Além de estimular a prática da música de câmara entre os alunos, o grupo tem o objetivo de desenvolver a capacidade de criação e de improvisação, prática muito comum neste gênero. Os arranjos são elaborados de maneira coletiva durante os ensaios.

Em 2013, o grupo realizou uma sério de três concertos juntamente com a Orquestra de Câmara SESI/FUNDARTE. E desde então o grupo se apresenta em diversos lugares de Montenegro e cidades vizinhas.

O ano de 2015 foi de renovação para o grupo de choro, outros músicos tiveram interesse em participar do grupo, alguns já alunos da fundação  como o João Vitor de Souza na flauta doce e apostamos no Henri, aluno de violino do professor Heine, para assumir o lugar da Júlia Lorenz no bandolim, o que não funcionou muito bem.
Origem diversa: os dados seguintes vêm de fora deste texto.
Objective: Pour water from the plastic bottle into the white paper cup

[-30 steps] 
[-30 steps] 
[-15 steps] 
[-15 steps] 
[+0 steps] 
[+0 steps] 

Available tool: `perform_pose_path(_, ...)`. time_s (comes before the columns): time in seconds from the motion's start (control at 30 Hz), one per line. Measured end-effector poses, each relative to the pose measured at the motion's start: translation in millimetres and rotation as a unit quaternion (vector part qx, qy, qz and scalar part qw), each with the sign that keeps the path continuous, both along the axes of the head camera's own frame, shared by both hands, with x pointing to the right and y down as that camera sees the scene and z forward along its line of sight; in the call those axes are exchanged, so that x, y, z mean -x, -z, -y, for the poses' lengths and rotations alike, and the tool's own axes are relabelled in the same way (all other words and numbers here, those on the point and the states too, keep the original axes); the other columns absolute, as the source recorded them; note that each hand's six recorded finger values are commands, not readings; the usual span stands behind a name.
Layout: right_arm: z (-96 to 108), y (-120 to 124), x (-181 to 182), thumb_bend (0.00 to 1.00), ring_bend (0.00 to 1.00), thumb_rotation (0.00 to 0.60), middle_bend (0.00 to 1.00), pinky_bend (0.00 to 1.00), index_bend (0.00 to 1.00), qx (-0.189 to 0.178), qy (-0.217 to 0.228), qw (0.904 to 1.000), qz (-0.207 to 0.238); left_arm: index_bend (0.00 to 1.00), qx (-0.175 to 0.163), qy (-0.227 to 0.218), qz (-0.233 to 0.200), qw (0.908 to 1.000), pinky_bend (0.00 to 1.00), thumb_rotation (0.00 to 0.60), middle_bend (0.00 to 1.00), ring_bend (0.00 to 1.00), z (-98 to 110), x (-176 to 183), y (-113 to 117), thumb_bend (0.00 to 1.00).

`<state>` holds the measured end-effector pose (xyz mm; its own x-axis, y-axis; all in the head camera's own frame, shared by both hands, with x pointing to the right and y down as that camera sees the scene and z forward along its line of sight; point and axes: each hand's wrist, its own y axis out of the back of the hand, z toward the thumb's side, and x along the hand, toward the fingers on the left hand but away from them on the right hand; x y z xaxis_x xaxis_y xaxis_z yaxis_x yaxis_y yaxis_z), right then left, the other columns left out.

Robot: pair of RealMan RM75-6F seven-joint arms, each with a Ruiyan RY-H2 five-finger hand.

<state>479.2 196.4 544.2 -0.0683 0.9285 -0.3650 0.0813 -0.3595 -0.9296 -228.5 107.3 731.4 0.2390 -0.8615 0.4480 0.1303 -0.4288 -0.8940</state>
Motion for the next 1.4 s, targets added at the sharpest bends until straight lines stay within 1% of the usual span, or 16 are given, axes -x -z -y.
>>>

Também contamos com a participação de outros músicos em alguns ensaios como o Lauri e o seu Pavek, músicos mais antigos de Montenegro que nos contaram como eram as rodas de choro na cidade, assim como a flautista Stefania Colombo (aluna do curso de música popular de UFRGS) que visitou a Fundarte com a oficina de choro do Santander Cultural no encontro de orquestras jovens, e depois participou em alguns ensaios e apresentações do grupo de choro da Fundarte.

Em 2015, além de uma ter agenda bem cheia, e de participar de alguns saraus informais organizados pela professora Celiza Metz, o grupo realizou a gravação da trilha do vídeo institucional da Fundarte. Esta foi a primeira experiência em estúdio de muitos dos integrantes, nesta oportunidade tivemos a participação especial do Marcelo Piraíno, clarinetista da OSPA. Outro registro muito interessante do trabalho que foi realizado em setembro de 2015, foi um programa de uma hora sobre o grupo gravado na TV Univates.

 

Matheus Kleber: Nasceu em 1985 na cidade de Montenegro, onde começou seus estudos musicais na FUNDARTE, aos 7 anos de idade. Posteriormente, em 2006, radicou-se em Porto Alegre, onde graduou-se em composição pela UFRGS.

Juntamente com o músico Pedro Franco, lançou seu primeiro CD com composições próprias, o trabalho que recebe o título de IDA teve 5 indicações para o prêmio açorianos. Além do duo com Pedrinho, integra o grupo Xquinas, que em 2008 lançou o DVD Xquinando na Travessa Azevedo 79. Ainda no âmbito da música instrumental, atua ao lado de músicos consagrados da música gaúcha como Marcello Caminha, e na Trinca, projeto desenvolvido juntamente com os músicos Angelo Primon e Marcelo Corsetti.

         Matheus é um dos músicos mais requisitados para gravações no Rio Grande do Sul, e já dividiu o palco com nomes importantes do cenário musical, entre eles: Arrigo Barnabé, Ana Prada, Andréa Cavalheiro, Richard Serraria, Gelson Oliveira, Nelson Coelho de Castro, Mônica Tomasi, Neto e Ernesto Fagundes, Victor Hugo, Filipe Catto, Geraldo Flach, Quinteto Perch, Orquestra Eintrach, Orquestra da UNISINOS, Orquestra de Câmara SESI/FUNDARTE, Orquestra de Câmara do Theatro São Pedro, Orquestra da ULBRA e OSPA.

         Atualmente, além de suas atividades como músico, coordena três grupos na FUNDARTE: o Conjunto Instrumental, a Camerata Montenegro e o Grupo de Choro da FUNDARTE.